→ **Exercise description**: Copy out every line of the records in which "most" can be found.

### Provided data

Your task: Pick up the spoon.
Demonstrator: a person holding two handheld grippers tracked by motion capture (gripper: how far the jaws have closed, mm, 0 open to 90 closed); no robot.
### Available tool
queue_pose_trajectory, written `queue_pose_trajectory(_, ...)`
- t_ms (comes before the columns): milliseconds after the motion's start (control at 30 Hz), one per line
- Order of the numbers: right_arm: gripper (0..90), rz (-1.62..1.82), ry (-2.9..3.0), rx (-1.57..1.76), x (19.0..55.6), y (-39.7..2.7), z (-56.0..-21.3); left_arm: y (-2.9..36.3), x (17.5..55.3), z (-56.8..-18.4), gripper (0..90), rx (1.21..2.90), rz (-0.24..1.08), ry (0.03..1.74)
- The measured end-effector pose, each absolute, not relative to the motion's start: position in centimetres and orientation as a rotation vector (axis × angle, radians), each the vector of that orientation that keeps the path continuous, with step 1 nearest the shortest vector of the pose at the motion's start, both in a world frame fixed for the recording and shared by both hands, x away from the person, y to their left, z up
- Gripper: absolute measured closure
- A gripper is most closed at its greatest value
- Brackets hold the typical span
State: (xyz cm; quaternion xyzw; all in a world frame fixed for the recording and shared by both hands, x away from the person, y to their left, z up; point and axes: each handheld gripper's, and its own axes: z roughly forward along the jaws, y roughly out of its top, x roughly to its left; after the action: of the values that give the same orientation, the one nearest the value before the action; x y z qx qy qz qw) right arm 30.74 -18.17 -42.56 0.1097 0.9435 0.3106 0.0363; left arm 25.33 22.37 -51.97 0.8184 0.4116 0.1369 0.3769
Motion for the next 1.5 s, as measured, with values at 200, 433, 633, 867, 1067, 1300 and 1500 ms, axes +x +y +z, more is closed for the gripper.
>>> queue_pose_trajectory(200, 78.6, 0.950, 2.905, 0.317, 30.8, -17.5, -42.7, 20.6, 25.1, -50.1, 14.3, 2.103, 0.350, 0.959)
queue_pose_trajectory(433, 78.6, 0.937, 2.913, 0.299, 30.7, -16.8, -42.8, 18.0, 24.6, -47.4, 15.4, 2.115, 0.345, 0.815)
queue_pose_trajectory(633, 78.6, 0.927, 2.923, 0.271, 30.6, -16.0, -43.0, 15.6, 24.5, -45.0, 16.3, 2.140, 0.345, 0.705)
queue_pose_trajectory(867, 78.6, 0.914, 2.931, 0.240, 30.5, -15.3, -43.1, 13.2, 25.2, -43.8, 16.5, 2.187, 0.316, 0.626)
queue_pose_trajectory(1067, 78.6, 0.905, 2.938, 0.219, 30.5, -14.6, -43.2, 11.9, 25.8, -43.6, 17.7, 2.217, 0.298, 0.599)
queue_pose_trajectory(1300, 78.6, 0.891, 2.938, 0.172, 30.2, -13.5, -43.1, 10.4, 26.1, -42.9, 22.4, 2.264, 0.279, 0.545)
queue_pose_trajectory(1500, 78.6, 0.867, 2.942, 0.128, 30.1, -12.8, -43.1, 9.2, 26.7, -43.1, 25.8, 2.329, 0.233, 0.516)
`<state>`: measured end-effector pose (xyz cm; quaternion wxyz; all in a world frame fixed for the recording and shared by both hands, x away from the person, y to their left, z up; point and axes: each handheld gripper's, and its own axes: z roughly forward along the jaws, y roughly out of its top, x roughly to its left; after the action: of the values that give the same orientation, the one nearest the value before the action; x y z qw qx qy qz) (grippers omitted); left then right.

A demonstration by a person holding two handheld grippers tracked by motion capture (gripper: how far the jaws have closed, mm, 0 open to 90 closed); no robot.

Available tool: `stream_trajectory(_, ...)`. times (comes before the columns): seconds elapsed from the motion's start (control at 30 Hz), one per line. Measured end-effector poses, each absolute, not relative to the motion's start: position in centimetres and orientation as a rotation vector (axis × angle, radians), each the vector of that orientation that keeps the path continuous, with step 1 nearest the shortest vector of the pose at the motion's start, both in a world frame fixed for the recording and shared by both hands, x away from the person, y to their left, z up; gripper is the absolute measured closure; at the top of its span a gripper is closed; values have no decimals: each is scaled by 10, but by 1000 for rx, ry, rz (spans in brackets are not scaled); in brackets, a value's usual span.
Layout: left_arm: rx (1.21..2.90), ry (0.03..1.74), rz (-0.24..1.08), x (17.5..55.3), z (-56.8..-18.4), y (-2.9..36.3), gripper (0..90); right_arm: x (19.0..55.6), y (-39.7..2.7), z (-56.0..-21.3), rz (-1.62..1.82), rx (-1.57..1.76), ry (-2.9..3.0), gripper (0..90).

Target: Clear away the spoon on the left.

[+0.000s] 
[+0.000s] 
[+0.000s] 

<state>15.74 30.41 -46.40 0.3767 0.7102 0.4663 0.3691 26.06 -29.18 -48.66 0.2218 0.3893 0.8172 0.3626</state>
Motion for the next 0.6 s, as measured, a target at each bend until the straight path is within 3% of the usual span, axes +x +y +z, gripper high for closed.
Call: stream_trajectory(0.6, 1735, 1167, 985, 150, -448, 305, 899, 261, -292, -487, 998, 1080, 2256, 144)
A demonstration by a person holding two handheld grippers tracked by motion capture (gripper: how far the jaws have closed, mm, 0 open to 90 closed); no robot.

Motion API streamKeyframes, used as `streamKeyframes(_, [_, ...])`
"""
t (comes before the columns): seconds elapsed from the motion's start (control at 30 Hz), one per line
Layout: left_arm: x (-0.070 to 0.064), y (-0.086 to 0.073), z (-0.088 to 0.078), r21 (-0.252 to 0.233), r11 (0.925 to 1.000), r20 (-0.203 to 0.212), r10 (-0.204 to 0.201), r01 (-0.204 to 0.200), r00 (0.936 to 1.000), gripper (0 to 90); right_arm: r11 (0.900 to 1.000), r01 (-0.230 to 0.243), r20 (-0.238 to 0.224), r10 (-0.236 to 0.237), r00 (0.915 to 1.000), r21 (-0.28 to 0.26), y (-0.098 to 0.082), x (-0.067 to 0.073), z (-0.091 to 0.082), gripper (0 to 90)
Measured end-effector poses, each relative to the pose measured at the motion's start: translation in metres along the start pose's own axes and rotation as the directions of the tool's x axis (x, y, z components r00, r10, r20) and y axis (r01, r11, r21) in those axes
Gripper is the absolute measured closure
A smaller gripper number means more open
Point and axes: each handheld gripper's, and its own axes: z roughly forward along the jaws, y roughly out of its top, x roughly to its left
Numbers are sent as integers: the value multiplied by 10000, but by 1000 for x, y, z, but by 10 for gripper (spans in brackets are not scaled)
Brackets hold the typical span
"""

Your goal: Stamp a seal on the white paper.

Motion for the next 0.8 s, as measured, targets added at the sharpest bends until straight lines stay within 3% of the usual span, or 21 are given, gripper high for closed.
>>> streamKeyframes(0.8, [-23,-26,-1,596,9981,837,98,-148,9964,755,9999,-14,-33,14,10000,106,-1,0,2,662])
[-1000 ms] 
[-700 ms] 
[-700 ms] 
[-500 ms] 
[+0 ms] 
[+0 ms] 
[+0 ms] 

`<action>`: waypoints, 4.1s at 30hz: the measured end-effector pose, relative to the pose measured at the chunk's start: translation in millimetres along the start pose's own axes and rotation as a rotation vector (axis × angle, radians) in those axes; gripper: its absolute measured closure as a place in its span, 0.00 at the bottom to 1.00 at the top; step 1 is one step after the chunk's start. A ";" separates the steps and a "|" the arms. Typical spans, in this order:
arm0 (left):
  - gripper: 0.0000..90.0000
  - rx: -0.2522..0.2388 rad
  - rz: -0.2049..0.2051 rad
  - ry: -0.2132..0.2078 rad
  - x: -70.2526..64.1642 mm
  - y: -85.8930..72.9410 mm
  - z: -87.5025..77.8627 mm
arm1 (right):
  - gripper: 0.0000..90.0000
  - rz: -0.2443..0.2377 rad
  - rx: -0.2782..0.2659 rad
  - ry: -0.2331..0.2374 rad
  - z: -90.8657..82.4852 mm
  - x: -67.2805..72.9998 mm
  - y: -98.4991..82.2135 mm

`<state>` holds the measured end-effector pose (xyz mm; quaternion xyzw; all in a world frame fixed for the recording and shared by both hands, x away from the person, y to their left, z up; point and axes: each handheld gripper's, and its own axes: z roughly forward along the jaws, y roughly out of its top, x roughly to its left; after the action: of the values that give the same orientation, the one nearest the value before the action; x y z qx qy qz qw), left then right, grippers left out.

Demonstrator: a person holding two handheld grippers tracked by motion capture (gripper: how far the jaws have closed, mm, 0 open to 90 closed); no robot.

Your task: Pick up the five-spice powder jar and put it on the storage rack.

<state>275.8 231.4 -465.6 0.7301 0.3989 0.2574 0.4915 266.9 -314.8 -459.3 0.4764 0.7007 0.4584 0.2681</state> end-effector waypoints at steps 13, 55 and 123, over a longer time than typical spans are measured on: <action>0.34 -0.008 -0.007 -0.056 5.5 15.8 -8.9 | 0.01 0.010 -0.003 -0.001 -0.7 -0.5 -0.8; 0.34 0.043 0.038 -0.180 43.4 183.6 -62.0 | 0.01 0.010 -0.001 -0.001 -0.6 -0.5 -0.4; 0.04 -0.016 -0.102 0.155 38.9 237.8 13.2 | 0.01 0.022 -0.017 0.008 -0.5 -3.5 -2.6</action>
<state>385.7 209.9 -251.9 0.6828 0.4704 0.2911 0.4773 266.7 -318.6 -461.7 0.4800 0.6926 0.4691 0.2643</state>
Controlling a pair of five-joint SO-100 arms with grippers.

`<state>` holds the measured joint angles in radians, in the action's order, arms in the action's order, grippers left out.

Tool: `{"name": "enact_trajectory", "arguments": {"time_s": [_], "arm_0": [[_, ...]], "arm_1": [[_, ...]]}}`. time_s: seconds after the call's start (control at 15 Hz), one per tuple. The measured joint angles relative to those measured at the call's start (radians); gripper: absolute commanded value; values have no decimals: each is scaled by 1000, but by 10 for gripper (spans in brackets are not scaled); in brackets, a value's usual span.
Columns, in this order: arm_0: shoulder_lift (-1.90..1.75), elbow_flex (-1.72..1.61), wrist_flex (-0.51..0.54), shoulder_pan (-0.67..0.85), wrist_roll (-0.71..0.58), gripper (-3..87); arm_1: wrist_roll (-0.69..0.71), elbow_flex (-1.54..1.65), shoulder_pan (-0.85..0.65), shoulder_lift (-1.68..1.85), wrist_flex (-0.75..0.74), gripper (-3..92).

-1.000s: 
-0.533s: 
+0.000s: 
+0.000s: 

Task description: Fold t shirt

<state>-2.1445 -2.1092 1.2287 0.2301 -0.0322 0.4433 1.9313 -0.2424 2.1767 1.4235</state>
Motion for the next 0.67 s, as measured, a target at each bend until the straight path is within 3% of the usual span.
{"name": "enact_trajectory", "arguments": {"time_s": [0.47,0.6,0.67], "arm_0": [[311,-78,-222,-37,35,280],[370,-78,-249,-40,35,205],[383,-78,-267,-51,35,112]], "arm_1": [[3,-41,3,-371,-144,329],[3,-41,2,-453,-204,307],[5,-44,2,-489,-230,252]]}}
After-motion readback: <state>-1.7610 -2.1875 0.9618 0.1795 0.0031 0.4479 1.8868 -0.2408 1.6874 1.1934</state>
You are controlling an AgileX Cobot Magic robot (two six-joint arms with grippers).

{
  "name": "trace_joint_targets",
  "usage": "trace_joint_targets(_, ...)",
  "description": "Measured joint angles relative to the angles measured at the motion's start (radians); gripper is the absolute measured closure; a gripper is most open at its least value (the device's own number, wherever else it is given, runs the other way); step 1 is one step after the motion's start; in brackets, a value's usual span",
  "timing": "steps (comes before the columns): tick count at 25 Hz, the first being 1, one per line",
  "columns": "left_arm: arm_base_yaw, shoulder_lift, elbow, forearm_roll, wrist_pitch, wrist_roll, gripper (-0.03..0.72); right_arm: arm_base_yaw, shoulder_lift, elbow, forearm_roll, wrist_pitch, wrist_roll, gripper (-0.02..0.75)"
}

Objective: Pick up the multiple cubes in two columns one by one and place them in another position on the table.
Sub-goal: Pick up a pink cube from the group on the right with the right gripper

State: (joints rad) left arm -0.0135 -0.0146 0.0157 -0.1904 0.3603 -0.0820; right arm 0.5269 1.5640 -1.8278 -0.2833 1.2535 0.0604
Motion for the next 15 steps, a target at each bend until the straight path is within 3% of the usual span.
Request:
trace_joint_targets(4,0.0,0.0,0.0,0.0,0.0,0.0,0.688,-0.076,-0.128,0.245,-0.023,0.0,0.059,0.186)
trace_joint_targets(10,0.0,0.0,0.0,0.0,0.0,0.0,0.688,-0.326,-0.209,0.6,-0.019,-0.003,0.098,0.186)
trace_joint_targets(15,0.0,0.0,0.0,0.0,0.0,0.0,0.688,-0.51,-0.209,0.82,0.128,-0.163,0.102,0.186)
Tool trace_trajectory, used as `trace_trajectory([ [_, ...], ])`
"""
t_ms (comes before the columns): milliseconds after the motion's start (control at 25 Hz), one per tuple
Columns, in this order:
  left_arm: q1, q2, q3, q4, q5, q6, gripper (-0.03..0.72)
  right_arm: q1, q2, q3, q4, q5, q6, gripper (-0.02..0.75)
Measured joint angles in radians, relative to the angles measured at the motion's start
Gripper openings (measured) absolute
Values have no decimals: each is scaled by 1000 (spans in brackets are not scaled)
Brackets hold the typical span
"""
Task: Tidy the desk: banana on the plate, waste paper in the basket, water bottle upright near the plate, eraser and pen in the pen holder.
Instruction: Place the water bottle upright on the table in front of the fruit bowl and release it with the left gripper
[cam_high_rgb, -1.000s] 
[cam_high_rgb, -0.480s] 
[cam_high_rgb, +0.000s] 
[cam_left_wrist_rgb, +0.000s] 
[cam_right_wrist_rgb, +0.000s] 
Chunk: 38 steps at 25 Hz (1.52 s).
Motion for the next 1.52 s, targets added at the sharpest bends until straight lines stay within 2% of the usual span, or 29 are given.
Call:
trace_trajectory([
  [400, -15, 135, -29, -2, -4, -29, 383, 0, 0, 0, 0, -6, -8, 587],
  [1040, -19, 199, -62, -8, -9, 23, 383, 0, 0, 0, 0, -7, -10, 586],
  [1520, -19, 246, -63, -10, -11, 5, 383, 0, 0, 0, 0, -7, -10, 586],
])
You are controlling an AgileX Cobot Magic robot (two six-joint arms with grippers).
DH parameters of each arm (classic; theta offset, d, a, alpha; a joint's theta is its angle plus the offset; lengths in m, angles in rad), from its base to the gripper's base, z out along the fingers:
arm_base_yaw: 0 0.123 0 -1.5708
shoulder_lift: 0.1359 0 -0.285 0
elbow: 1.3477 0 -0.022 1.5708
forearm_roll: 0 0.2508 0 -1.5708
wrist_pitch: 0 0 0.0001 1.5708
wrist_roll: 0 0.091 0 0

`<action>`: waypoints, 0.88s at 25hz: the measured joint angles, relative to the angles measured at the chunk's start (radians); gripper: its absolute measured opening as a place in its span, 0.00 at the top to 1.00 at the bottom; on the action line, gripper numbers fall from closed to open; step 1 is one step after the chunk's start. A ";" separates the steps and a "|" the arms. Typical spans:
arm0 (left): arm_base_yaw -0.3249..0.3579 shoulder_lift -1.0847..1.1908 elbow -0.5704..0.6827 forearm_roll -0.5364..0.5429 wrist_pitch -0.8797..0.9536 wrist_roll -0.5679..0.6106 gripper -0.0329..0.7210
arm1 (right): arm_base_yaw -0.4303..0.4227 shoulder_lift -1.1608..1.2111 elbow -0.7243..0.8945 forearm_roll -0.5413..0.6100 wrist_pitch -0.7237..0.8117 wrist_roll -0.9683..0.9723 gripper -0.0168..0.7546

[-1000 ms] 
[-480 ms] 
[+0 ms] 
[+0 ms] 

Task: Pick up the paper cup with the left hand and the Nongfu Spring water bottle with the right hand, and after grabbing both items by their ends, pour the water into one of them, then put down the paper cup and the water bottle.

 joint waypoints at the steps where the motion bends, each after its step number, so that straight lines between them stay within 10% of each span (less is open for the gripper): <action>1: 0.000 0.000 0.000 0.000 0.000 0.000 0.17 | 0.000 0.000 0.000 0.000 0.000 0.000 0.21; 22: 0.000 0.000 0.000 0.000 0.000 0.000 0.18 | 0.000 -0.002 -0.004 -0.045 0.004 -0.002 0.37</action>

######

→ **Expected answer**:
- A gripper is most closed at its greatest value
  "description": "Measured joint angles relative to the angles measured at the motion's start (radians); gripper is the absolute measured closure; a gripper is most open at its least value (the device's own number, wherever else it is given, runs the other way); step 1 is one step after the motion's start; in brackets, a value's usual span",

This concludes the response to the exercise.